[Bioclusters] Clusters for bioinformatics... Some numbers or statistics?
chris dagdigian
dag@sonsorol.org
Thu, 30 Aug 2001 14:21:06 -0400
I concur with what Jim says;
In general I'm not a big fan of the network-of-workstation ("NOW")
approach despite the fact that most desktop workstations are (a) very
powerful and (b) idle a significant portion of the time. We can largely
thank Microsoft and their bloatware for this gift to the sciences. The
standard corporate desktop machine that folks are rolling out to support
Windows 2000 and XP are amazingly powerful: typically 900mhz Pentrium
III systems (or faster) with 384mb memory and a 30 gig IDE drive. When
you take that class of system and multiply it by the hundreds, thousands
or tens of thousands of desktops that a lab or enterprise may have the
NOW or seti-at-home distributed computing approach becomes attractive.
My problems with the NOW approach have little to do with power and more
to do with (a) unpredictable available CPU power and (b) non-trivial
administrative burden and (c) having to trust & run over a public
network or intranet. It may work nice in a lab, department or workgroup
but can quickly get hairy in a building, campus or enterprise.
This is why:
o _many_ life science applications are rate limited by I/O throughput
and the way they get their data is via the network. This means that the
performance of your NOW system is going to be dependent on the speed and
uptime of the regular internal intranet. All it takes is the start of
your IT group's backup server or a couple of porn-downloadin',
net-radio-listenin' people to trash your network performance. Bad
network performance can do much more than slow a system down; it can
cause jobs & data to disappear and other nastyness.

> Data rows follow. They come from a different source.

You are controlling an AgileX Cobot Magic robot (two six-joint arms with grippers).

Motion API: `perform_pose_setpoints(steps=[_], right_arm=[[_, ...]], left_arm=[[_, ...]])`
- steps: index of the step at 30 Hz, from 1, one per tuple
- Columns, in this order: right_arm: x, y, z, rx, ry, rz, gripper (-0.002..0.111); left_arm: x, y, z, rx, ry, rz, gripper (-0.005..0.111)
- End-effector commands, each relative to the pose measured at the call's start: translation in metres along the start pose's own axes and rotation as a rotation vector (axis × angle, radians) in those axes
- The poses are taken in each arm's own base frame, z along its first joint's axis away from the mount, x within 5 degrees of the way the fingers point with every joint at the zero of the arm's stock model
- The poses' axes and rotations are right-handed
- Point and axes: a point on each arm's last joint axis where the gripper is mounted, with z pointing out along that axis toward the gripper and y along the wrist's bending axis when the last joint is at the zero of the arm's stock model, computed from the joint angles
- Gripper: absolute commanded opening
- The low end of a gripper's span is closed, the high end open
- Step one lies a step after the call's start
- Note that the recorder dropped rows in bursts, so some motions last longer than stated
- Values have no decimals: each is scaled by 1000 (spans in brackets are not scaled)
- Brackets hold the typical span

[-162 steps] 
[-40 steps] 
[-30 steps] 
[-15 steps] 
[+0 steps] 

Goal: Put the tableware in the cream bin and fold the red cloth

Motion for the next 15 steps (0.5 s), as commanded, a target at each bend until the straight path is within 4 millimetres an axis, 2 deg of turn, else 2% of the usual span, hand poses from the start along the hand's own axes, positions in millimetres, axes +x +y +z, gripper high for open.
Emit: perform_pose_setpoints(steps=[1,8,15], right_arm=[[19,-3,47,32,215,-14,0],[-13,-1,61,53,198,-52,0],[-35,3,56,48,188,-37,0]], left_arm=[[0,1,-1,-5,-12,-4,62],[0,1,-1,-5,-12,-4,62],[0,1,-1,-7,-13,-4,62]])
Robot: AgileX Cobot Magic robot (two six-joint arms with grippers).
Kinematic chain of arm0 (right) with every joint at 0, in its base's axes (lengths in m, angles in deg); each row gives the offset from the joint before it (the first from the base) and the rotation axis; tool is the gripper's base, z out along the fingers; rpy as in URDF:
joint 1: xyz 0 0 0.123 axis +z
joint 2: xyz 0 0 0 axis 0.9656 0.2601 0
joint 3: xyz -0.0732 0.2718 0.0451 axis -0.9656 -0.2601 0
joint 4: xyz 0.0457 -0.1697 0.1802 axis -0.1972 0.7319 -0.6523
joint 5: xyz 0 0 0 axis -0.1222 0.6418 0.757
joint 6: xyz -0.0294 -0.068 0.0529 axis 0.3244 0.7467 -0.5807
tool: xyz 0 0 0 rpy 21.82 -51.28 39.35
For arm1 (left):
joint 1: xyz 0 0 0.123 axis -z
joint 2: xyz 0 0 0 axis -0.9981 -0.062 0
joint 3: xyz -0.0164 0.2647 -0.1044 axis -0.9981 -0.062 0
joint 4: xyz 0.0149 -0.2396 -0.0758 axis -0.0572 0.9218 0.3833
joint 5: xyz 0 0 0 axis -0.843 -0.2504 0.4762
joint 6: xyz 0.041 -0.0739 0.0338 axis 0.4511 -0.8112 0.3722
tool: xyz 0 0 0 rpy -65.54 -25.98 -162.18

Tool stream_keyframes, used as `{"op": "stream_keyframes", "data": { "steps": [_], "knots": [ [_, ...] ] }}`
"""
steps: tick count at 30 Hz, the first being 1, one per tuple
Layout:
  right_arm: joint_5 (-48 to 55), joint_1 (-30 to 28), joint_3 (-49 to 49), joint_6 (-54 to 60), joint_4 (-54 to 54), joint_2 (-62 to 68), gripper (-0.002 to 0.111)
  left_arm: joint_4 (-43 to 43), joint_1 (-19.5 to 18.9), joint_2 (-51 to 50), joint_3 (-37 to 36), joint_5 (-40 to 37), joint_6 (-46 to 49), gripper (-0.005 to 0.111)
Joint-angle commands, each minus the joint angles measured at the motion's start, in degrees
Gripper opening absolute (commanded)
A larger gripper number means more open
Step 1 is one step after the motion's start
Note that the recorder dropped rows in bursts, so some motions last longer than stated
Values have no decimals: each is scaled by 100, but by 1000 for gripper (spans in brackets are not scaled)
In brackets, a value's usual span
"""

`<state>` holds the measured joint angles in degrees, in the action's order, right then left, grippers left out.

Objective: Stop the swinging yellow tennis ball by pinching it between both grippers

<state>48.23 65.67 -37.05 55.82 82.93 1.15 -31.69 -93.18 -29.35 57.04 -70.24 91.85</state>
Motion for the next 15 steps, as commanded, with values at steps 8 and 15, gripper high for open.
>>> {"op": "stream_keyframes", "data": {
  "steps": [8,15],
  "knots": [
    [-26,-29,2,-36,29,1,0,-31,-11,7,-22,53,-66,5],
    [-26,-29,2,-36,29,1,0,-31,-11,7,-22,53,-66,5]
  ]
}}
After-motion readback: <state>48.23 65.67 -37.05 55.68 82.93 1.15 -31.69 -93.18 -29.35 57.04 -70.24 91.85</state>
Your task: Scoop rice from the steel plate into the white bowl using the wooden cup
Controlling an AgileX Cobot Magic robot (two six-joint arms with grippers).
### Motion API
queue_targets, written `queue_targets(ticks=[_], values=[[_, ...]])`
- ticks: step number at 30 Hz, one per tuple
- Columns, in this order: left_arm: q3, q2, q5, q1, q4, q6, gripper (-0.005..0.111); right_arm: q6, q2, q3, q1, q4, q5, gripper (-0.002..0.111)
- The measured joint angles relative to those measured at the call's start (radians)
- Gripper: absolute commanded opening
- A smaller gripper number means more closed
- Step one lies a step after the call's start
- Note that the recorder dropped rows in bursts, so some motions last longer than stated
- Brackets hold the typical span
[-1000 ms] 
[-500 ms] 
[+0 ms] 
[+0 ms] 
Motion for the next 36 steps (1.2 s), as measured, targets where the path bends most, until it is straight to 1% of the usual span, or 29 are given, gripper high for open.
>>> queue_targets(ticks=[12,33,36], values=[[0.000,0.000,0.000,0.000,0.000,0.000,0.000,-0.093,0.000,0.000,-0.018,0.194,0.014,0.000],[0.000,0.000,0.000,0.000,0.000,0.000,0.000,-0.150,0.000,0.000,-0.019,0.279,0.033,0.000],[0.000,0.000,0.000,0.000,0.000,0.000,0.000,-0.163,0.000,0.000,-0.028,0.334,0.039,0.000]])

o Workstation owners cannot be trusted [:)] They reboot their machines,
start burning CDROM's, install new software, etc. etc. What this means
is that over the long haul the uptime and available CPU cycles for each
machine are pretty unpredictable. You are unable to handle or even plan
for peak demand periods.
o Non trivial administrative burden; You end up having to install and
manage lots of client/server installations on machines that you may not
have control or even physical access to. With a cluster you can enforce
uniform configuration control and really automate things to the point
where each node is pretty much disposable & interchangeble.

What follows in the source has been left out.